In April 2005, a couple returned to their home in the City of Schenectady, Schenectady County to find that it had been burglarized. While the victims were calling the police, defendant emerged from their house carrying a tote bag. The husband and a neighbor began to chase after defendant, who was apprehended by the police shortly thereafter and charged with burglary in the second degree. Prior to trial, County Court conducted a combined Wade and Huntley hearing, after which it determined, among other things, that the crime scene showup identification of defendant was admissible. Thereafter, County Court (Drago, J.) granted defense counsel's motion, pursuant to CPL article 730, for an order directing that defendant be examined to determine his capacity to stand trial. Based upon the opinion of two psychiatric examiners that defendant was not fit to proceed, the court adjudicated defendant to be an incapacitated person and ordered him to be committed to a psychiatric facility. Eventually, defendant was found fit to proceed and, following a jury trial, he was found guilty of burglary in the second degree.
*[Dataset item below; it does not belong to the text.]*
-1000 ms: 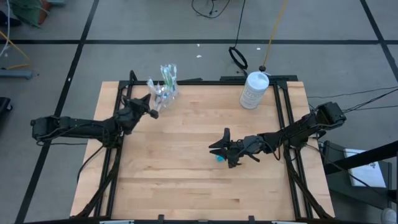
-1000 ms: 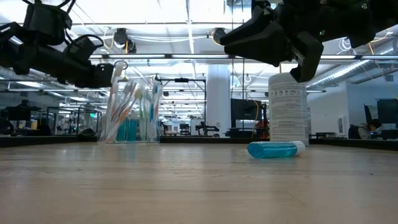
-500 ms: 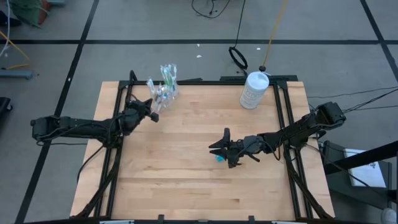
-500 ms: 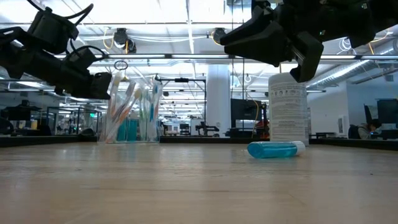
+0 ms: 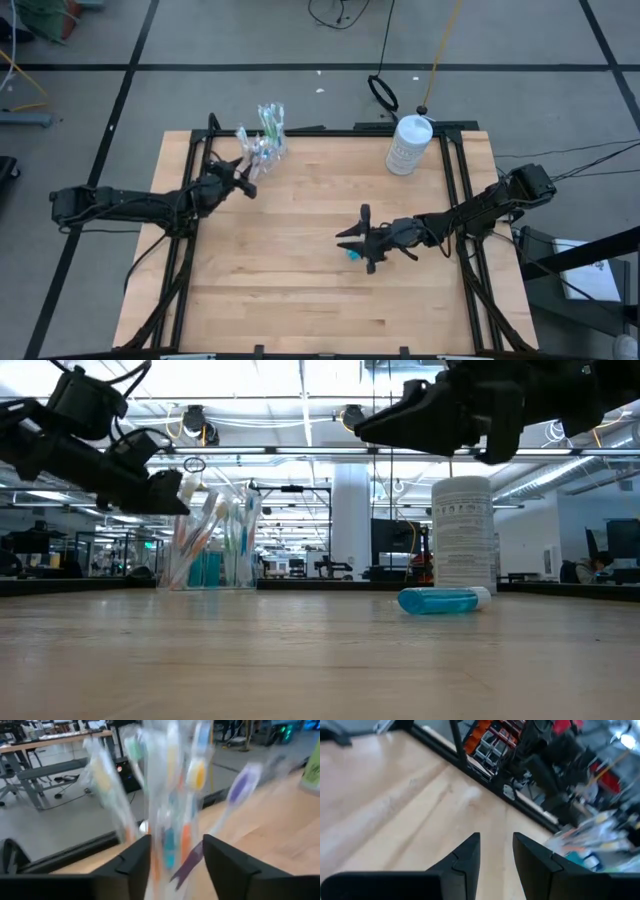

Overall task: Pick & Place toothbrushing station
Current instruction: Put the orange toothbrush into the transparent organizer, then put the mouthwash into the transparent organizer

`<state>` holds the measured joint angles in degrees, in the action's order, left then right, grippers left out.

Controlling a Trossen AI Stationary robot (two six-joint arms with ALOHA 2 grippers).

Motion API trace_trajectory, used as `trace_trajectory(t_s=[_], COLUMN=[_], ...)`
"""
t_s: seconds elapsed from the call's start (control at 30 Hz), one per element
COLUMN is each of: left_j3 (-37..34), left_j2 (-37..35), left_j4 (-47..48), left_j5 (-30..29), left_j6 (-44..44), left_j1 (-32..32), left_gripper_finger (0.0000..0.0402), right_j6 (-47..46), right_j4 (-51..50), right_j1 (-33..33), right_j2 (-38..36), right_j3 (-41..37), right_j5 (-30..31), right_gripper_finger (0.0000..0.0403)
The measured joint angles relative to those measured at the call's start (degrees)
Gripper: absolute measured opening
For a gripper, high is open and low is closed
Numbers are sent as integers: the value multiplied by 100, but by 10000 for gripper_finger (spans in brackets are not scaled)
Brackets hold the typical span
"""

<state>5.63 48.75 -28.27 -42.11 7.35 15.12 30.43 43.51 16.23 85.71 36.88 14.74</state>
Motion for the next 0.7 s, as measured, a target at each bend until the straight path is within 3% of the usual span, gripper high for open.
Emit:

County Court (Hoye, J.) subsequently sentenced defendant to 10 years in prison, followed by five years of postrelease supervision. Defendant appeals. [*2]
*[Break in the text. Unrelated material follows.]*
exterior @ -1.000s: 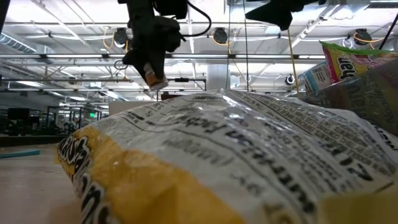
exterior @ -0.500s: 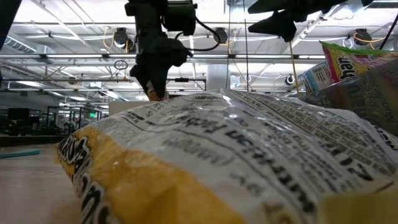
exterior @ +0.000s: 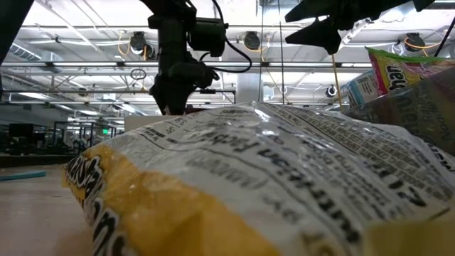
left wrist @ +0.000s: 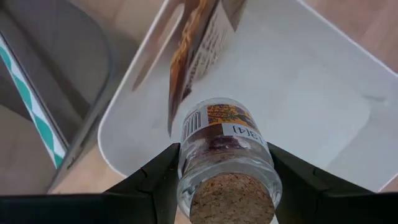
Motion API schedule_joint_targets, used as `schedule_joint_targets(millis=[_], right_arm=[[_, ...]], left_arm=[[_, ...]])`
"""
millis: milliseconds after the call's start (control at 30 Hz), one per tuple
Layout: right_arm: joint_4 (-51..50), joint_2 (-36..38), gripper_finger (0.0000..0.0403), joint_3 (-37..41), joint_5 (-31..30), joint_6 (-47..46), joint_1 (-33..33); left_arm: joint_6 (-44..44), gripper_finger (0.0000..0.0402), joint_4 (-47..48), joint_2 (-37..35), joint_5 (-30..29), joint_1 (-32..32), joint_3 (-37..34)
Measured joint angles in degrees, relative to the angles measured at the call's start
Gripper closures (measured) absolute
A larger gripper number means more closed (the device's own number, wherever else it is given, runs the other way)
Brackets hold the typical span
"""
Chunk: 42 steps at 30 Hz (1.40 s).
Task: Pick & Place Food Item
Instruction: Put the brown seasoning bottle into the white bin
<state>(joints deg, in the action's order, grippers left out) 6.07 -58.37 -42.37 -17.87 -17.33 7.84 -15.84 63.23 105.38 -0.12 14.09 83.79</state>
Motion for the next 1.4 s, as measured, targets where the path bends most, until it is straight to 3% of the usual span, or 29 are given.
schedule_joint_targets(millis=[367,700,800,933,1167,1400], right_arm=[[0.0,0.0,0.0149,0.0,-0.2,0.2,0.0],[-0.1,0.0,0.0149,0.0,-0.3,1.2,0.0],[-0.1,0.0,0.0149,0.0,-0.3,1.5,0.0],[-0.1,0.0,0.0149,0.0,-0.3,1.1,-0.4],[-0.1,0.0,0.0149,0.0,-0.1,0.9,-0.8],[-0.3,0.0,0.0149,0.0,0.1,0.9,-0.6]], left_arm=[[-0.6,0.0203,-0.2,0.0,3.5,-0.6,0.0],[0.2,0.0203,-0.1,0.0,3.6,-8.1,0.0],[-5.5,0.0203,-0.1,0.0,3.9,-8.9,0.0],[-16.9,0.0203,-0.7,0.0,9.1,-7.0,0.0],[-34.8,0.0203,-3.5,0.0,8.7,-4.7,0.0],[-40.9,0.0203,-2.8,0.3,7.1,-1.1,0.0]])
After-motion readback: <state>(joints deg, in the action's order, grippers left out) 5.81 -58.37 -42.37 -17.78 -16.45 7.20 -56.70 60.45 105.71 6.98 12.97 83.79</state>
Initially, we are not persuaded that County Court (Hoye, J.) erred in denying defendant's motion to suppress the victim's showup identification of him. Showup identifications are permissible where the showup was "conducted in close geographic and temporal proximity to the crime . . . and the procedure used was not unduly suggestive" (People v Brisco, 99 NY2d 596, 597 ; see People v Tillman, 57 AD3d 1021, 1023 ). Here, the identification of defendant was made at the scene of the crime, approximately 10 to 15 minutes after the initial call to the police by the victims. Under these circumstances, it cannot be said that the showup was unreasonable. Contrary to defendant's contention, the fact that he arrived at the scene in a marked police vehicle and was presented to the victim in handcuffs did not, as a matter of law, render the procedure unduly suggestive (see People v Mathis, 60 AD3d 1144, 1146 ; People v Brown, 46 AD3d 1128, 1130 ).
Finally, defendant argues that after receiving conflicting reports from three psychiatric examiners regarding his capacity to stand trial, County Court (Drago, J.) erred by not holding a hearing prior to adjudicating him to be incapacitated (see CPL 730.30 ). However, defendant was thereafter properly determined to be fit to proceed to trial pursuant to CPL 730.30 (2) and the entry of that order renders defendant's instant challenge moot (see generally Matter of Hearst Corp. v Clyne, 50 NY2d 707, 714 ).
Mercure, J.P., Peters, Stein and Garry, JJ., concur. Ordered that the judgment is affirmed.